Apa mereka ikut tersenyum, ikut tertawa, ikut bersedih, ikut marah, waktu membaca tulisan fiksi gue, tentang cerita cinta yang mainstream?

Apa pesan-pesan gue nyampe ke benak para pembaca tulisan gue?

Pikiran-pikiran dalam bentuk pertanyaan ini semakin sering muncul dalam benak gue, mengalahkan pikiran gue tentang dia, tentang UTS dan praktikum, atau tentang rendeman pakaian yang belum dicuci. Selalu, hampir selalu, ketika gue mau tidur, berbaring memandang langit-langit, gue memikirkan ini, kemudian akhirnya, ketika gue hendak memejamkan mata, bayangan gue langsung berpindah ke sosok seorang cowok berkemeja panjang yang lengannya digulung sampai siku, dengan jam tangan hitam di tangan kiri... dan khayalan-khayalan lain sebelum tidur.

Gue nyaris tidak pernah mendapat komentar dari orang lain yang bukan temen gue–dari pembaca blog gue yang mungkin nyasar ke blog, dan membaca blog gue, gue tidak tahu apa komentar mereka ketika membaca tulisan-tulisan gue. Tulisan gue yang bener-bener first draft, tanpa pengeditan, langsung gue publish ke muka umum. Karena gue merasa nggak punya waktu untuk sekedar mengedit tulisan gue–bukan apa-apa, hanya karena sikon gue sekarang tidak mendukung untuk hal-hal seperti ini.

Gue pengen banget, pengen banget banget banget, bisa menulis sesuatu yang nggak mainstream, berpikir out of the box, seperti temen-temen gue yang menulis yang lain. Temen-temen gue yang lain, yang blognya gue follow, selalu bisa membuat gue setengah kagum ke mereka, setengah iri dan jengkel pada diri sendiri waktu gue membaca tulisan mereka. Gue ikut tertawa, ikut tersenyum, ingin menangis, dan bisa mendapat hal-hal baru kala itu. Gue kesel, karena gue merasa kalah. Rasanya tulisan-tulisan gue nggak ada apa-apanya dibanding tulisan mereka. Dan ini selalu, selalu gue rasain, tiap blogwalking ke blog temen-temen gue.
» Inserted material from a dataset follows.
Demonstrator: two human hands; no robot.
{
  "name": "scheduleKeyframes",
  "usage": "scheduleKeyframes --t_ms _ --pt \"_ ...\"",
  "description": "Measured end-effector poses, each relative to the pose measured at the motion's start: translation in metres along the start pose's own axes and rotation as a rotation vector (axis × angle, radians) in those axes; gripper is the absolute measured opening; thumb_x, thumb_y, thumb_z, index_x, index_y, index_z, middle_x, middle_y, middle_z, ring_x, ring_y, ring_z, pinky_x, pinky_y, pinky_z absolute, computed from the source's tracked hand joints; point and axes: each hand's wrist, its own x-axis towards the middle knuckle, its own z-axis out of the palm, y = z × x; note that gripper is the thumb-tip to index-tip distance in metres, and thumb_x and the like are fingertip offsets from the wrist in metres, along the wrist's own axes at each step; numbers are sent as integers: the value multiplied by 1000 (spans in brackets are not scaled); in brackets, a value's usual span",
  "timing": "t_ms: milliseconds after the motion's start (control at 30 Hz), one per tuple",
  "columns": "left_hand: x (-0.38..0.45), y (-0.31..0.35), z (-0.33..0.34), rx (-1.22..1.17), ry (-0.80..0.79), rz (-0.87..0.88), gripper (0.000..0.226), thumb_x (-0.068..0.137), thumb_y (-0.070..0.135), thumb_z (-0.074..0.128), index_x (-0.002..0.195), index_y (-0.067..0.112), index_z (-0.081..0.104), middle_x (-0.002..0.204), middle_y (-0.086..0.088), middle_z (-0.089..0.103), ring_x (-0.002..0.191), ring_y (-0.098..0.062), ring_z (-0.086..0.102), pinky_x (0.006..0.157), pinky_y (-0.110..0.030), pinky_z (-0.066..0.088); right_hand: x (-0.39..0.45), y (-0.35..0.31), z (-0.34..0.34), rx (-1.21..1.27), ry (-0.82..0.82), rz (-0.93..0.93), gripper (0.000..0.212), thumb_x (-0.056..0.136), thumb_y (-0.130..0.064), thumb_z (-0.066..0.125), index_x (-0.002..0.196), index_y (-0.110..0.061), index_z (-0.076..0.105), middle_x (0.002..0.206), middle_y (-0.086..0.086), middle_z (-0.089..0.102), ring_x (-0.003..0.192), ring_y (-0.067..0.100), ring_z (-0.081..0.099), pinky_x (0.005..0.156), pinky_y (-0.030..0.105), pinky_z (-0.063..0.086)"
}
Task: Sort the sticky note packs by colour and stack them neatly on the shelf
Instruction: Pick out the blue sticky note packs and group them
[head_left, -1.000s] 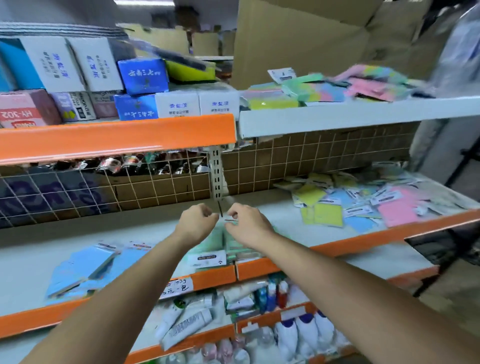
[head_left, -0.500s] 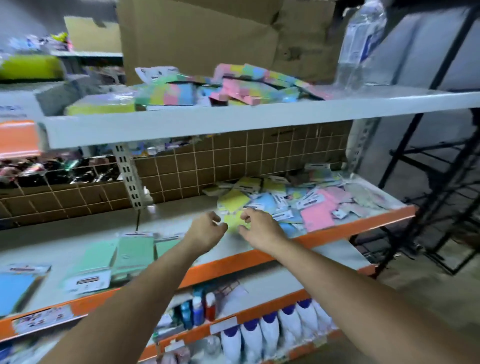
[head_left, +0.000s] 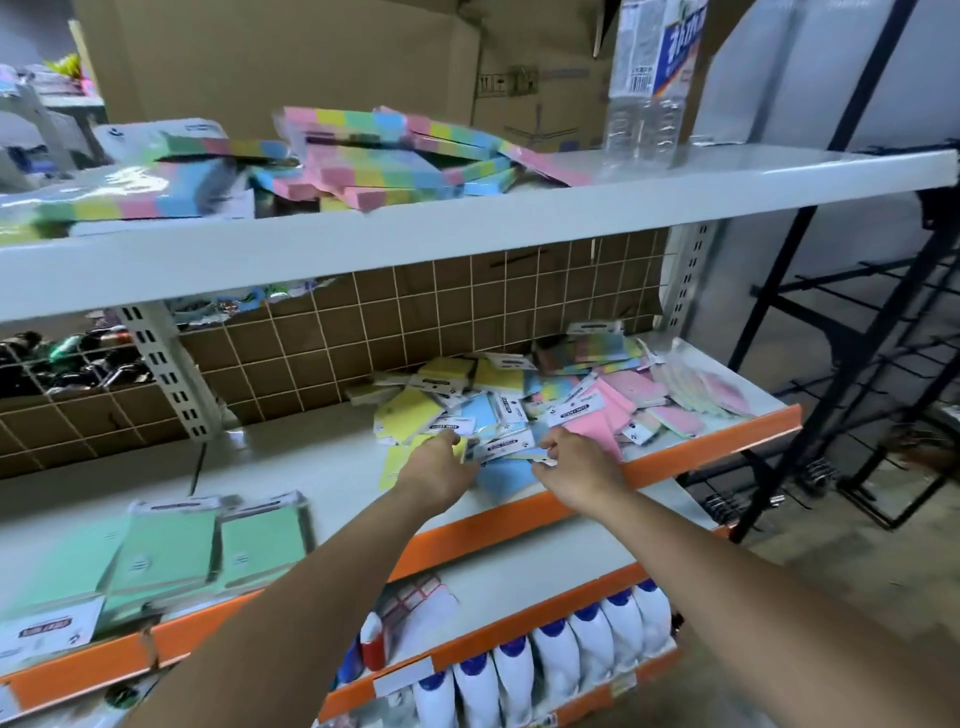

Gue pengen lebih dari mereka.

Hanya saja, seperti yang udah gue bilang tadi, sikon gue tidak terlalu mendukung untuk hal-hal seperti ini. Mungkin, ya, mungkin, gue bisa aja menghabiskan waktu beberapa jam di toko buku, atau menghabiskan ratusan ribu di toko buku, untuk membeli buku-buku baru untuk menambah ilmu pengetahuan umum gue, tapi, resikonya adalah, gue akan kehilangan beberapa jam di kosan untuk bisa meneruskan pekerjaan praktikum gue, dan kehilangan ratusan ribu untuk membeli alat-alat kesehatan, yang sama sekali nggak murah.

Meskipun begitu, gue tidak melihat kondisi gue yang sekarang sebagai sebenar-benarnya hambatan untuk gue mengembangkan karya-karya gue–gue hanya dituntut untuk membuat prioritas, dan mengesampingkan sejenak impian gue yang sesungguhnya, serta mengusahakan yang terbaik dulu untuk apa yang sedang gue hadapi selama beberapa tahun kedepan.

Maaf kalau ada salah-salah kata. Gue juga tahu, gue nggak bisa membahagiakan semua orang. Semoga kedepannya gue bisa lebih, lebih, dan jauh lebih baik lagi.

Terima kasih untuk semua perhatian dan kesediaan untuk membaca blog gue selama ini. Gue sayang dia–dan kalian semua.


Jogja, 4 November 2012

P.S.
Ketika menulis ini, gue sedang mendengarkan album Separation Anxiety dari Nell, tahun 2008. Highly recommended, kalau lo bosan dengan lagu girlgroup dan boygroup Korea.